> **Requirement**:
Please return only the lines from the one holding "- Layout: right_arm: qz" through the one holding "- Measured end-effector", exactly as they appear in the records below, both ends included.

> **Data records**:
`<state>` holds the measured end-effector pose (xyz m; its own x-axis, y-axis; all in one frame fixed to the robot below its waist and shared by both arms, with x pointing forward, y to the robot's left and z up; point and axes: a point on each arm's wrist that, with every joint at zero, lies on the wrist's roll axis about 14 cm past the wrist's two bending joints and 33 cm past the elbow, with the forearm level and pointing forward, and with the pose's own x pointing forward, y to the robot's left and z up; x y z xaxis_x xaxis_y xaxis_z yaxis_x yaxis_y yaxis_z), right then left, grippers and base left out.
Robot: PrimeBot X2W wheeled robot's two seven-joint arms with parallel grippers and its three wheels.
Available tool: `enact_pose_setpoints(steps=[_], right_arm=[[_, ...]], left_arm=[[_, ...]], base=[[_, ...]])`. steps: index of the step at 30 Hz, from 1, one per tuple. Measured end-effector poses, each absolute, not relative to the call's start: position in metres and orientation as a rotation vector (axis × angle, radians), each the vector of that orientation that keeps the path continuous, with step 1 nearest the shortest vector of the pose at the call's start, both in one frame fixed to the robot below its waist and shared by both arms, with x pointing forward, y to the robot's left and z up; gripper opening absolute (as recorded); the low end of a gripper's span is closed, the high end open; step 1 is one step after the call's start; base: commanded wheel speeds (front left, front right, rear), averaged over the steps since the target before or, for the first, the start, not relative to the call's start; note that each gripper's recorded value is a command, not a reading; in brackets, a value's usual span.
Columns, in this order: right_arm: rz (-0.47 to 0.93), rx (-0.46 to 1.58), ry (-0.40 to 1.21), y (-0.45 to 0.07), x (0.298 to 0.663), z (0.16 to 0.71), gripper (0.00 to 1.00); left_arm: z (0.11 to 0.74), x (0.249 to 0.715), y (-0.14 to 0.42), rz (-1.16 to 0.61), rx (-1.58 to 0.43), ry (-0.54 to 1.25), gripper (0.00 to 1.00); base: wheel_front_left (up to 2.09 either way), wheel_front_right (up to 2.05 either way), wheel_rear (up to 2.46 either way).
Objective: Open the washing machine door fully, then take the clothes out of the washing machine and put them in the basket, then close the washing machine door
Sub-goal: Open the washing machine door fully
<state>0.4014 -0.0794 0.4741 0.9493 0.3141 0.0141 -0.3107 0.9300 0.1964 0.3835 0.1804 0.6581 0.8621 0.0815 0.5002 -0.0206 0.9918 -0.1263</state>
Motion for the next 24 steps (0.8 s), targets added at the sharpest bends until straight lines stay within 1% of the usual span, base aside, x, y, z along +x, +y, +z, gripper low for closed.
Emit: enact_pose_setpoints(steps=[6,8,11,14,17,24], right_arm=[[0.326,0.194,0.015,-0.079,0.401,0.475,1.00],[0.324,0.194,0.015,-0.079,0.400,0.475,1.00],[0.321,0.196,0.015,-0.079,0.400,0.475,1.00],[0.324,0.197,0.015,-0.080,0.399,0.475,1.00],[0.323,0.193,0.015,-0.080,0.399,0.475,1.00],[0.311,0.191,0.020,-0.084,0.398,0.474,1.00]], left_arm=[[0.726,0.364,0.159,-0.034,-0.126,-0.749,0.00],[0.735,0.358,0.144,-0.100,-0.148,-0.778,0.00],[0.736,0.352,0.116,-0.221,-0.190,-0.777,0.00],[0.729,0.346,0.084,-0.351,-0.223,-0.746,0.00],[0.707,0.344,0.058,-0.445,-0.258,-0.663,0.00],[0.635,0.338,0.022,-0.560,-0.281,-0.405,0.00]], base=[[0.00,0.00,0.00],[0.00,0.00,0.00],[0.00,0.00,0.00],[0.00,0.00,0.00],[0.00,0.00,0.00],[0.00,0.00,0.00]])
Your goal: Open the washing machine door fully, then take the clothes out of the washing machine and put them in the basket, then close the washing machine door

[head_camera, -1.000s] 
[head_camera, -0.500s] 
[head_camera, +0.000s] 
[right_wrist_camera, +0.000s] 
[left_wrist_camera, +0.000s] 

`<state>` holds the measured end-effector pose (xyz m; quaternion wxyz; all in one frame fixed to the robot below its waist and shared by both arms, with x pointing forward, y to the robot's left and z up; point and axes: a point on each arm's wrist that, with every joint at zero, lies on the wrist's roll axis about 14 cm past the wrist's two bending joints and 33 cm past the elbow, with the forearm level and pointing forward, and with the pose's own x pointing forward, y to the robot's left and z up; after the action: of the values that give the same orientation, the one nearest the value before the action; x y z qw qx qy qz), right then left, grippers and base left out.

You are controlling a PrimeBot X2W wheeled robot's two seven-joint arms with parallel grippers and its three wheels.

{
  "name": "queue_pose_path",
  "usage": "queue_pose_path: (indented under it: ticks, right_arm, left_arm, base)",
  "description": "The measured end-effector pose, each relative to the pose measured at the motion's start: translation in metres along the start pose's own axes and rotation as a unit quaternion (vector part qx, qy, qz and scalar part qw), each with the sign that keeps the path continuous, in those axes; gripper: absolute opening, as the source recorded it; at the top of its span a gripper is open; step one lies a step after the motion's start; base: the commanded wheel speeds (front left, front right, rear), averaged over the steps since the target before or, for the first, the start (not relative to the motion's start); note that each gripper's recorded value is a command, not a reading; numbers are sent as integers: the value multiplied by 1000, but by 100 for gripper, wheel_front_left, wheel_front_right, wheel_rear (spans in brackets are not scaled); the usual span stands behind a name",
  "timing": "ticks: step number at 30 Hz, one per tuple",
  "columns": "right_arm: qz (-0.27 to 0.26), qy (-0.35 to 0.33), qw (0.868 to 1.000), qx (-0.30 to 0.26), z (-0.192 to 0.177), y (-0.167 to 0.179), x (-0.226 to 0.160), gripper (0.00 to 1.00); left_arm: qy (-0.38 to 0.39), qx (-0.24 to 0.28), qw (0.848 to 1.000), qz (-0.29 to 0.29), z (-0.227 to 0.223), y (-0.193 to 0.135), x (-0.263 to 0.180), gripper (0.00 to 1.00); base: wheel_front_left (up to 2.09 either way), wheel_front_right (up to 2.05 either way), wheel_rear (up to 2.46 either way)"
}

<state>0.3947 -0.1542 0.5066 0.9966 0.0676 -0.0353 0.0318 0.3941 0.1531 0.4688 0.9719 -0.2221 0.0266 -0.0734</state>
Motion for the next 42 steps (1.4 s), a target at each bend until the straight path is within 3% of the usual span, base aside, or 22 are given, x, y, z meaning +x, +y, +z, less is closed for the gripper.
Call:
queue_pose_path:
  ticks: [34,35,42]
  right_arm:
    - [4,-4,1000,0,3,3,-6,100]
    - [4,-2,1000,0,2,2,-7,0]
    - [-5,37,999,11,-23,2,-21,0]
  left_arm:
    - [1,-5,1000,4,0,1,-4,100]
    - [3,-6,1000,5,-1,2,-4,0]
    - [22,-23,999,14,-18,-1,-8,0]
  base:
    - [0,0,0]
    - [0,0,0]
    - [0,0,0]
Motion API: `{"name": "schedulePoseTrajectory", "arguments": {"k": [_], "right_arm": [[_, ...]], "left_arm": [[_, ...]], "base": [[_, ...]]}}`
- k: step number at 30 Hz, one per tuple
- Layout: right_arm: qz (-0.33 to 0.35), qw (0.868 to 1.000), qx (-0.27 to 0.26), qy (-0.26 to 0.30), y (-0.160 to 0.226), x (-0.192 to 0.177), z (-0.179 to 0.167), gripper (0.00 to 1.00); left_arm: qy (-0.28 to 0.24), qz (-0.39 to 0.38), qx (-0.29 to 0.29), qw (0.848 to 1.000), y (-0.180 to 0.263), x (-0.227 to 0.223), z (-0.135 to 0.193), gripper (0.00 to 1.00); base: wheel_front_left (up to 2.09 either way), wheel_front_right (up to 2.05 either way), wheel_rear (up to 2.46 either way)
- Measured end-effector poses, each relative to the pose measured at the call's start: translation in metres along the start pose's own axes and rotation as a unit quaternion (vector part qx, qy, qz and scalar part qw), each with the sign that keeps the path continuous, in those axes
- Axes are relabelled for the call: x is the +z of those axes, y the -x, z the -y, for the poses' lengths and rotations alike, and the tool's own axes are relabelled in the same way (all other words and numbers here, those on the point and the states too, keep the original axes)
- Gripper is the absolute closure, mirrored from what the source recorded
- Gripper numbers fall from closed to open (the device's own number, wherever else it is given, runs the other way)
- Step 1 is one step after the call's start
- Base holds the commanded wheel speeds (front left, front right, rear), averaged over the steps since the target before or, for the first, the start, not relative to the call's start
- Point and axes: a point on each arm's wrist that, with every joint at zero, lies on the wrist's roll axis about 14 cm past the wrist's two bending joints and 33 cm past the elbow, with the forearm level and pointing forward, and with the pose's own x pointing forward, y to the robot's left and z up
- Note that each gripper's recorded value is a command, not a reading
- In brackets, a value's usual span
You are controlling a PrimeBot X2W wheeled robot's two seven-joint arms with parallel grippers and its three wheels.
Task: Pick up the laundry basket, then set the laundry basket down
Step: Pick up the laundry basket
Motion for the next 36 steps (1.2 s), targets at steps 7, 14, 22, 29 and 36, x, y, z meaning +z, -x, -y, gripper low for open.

> **Written answer**:
- Layout: right_arm: qz (-0.33 to 0.35), qw (0.868 to 1.000), qx (-0.27 to 0.26), qy (-0.26 to 0.30), y (-0.160 to 0.226), x (-0.192 to 0.177), z (-0.179 to 0.167), gripper (0.00 to 1.00); left_arm: qy (-0.28 to 0.24), qz (-0.39 to 0.38), qx (-0.29 to 0.29), qw (0.848 to 1.000), y (-0.180 to 0.263), x (-0.227 to 0.223), z (-0.135 to 0.193), gripper (0.00 to 1.00); base: wheel_front_left (up to 2.09 either way), wheel_front_right (up to 2.05 either way), wheel_rear (up to 2.46 either way)
- Measured end-effector poses, each relative to the pose measured at the call's start: translation in metres along the start pose's own axes and rotation as a unit quaternion (vector part qx, qy, qz and scalar part qw), each with the sign that keeps the path continuous, in those axes

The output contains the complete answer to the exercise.